CAMARONES
Un sábado muy temprano, faltando una semana para retornar a las aulas, una pareja y sus tres hijos alquilaron cuatro burros para irse río bajo. Conforme descendían por la quebrada, veían y oían que el Yuracmayo iba calmando el furor de sus rugientes aguas espumosas.
Tras dos horas de descenso llegaron a donde el Yuracmayo ensancha su cauce y sus aguas dejan su blancura espumosa y se ven cristalinas y verdes. Más abajo había islotes pedregosos en cuyo centro arenoso crecían matas de caña brava. Sonaba el río, pero ya no rugía y sus aguas pasaban ondulando lentamente. Ahí se detuvieron. Serían las diez de la mañana y aún había neblina y hacía frío.
Se instalaron en la roca de siempre, junto a un enorme eucalipto solitario. El padre y la madre abrieron un libro cada uno. Los chicos juntaron leña, encendieron una fogata, pusieron a hervir agua en un ollón sobre tres piedras, y se fueron a coger moras silvestres y explorar el cerro. Había que esperar que salga el sol, para poder ver bien a través del agua.

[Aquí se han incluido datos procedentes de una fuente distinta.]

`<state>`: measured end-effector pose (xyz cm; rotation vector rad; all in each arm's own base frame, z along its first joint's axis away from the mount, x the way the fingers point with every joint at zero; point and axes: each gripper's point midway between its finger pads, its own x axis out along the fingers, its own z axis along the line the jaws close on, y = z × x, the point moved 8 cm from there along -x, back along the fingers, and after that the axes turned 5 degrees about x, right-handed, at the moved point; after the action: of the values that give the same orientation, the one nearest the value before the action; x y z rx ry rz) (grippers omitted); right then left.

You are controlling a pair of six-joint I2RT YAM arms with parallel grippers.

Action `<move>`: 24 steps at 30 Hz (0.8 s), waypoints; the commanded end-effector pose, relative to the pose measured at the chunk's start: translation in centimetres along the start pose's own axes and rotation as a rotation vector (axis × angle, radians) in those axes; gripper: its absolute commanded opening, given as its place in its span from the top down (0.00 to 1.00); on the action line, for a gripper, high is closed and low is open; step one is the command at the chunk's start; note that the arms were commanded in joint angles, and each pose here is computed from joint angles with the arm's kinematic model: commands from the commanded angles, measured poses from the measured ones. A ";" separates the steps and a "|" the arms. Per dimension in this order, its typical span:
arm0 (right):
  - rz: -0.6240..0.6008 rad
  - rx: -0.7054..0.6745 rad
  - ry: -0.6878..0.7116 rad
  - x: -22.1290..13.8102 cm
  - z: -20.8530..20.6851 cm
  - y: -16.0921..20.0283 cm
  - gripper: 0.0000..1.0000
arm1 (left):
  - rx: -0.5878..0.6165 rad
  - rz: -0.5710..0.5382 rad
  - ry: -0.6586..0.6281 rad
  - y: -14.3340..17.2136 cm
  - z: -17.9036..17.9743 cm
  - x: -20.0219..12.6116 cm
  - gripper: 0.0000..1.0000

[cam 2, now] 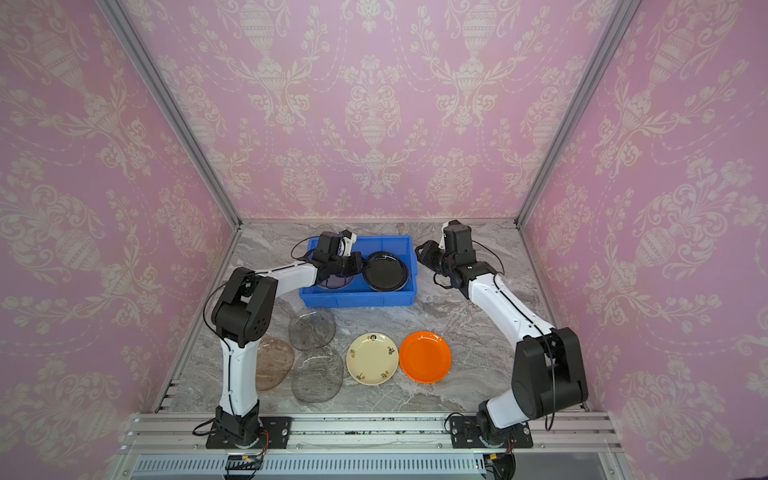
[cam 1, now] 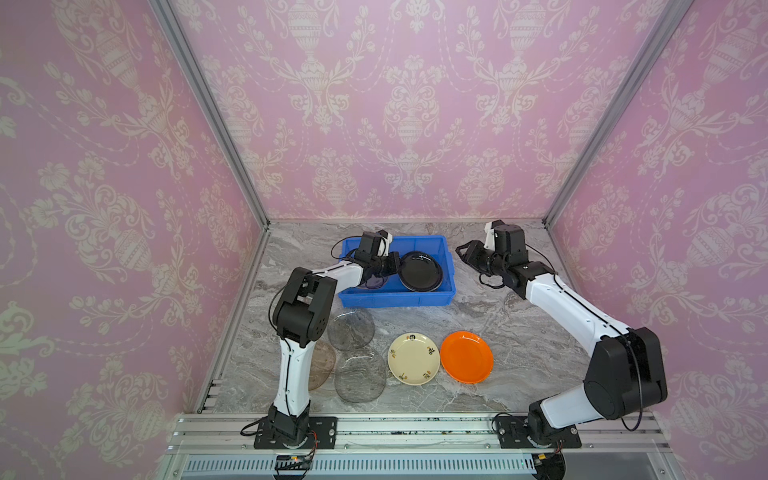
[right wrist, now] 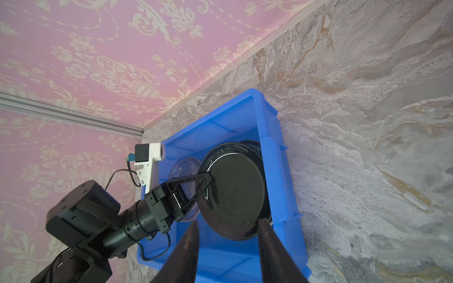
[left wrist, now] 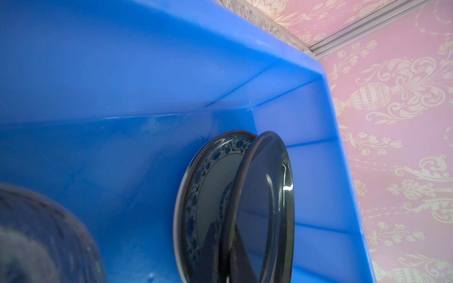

Una hora más tarde, cuando ya brillaba muy alto el sol, su papá los llamó con un fuerte silbido. Poco después, los dos muchachos entraron con él al río, mientras su hermanita, de cinco años, se quedaba con su mamá y comenzaba a juntar flores.
El agua estaba fría y al hermano de unos once años le llegaba a la cintura. Avanzaban en silencio, con cuidado, para no asustar a los camarones, que huían a esconderse en las grietas de las rocas o entre las rosadas raíces de los sauces de la orilla. Abundaban tanto que al coger uno se veía huir a diez o veinte. Así podían escoger los grandes, los de pinzas enormes, que juntaban en bolsas atadas a la cintura. De rato en rato, salían a la orilla y vaciaban los camarones en un canastón.
Después de media hora de extraer camarones, los hermanos salieron por última vez para que también su mamá se divirtiera con papá sacando algunos más. Mientras tanto, ellos jugaban con su hermanita, ayudándola a formar con piedras un charco en la orilla, para poner ahí algunos camarones a fin de verlos nadar.
Cuando sus padres salieron del agua, comenzaron a intercambiar ideas sobre cómo podrían aprovechar mejor esa abundancia de camarones que nadie explotaba. La conversación fue larga, y entre todos plantearon varias posibilidades y analizaron sus ventajas y desventajas. Hacia las dos de la tarde, sin haber llegado a ningún acuerdo, se sirvieron en hondos platos de fierro enlozado una espesa y sabrosa sopa de papas, choclos tiernos y muchos, muchos camarones. Fue en ese momento que se les ocurrió el negocio que durante años sería parte de su plan de vida.
-Adivina, adivinador: Verdoso cuando está vivo, coloradito cuando está muerto, ¿qué cosa es? -preguntó Julita, mirándolos muy seria, los ojos brillándole de alegría y la carita sucia de sopa.
-¿Qué será, pues, qué será, no? -contestó sonriendo su hermano menor mientras quitaba a un nuevo camarón su roja caparazón.
-¡Uy, qué tontito! Si lo estás viendo... lo estás viendo -dijo y todos rieron con ella.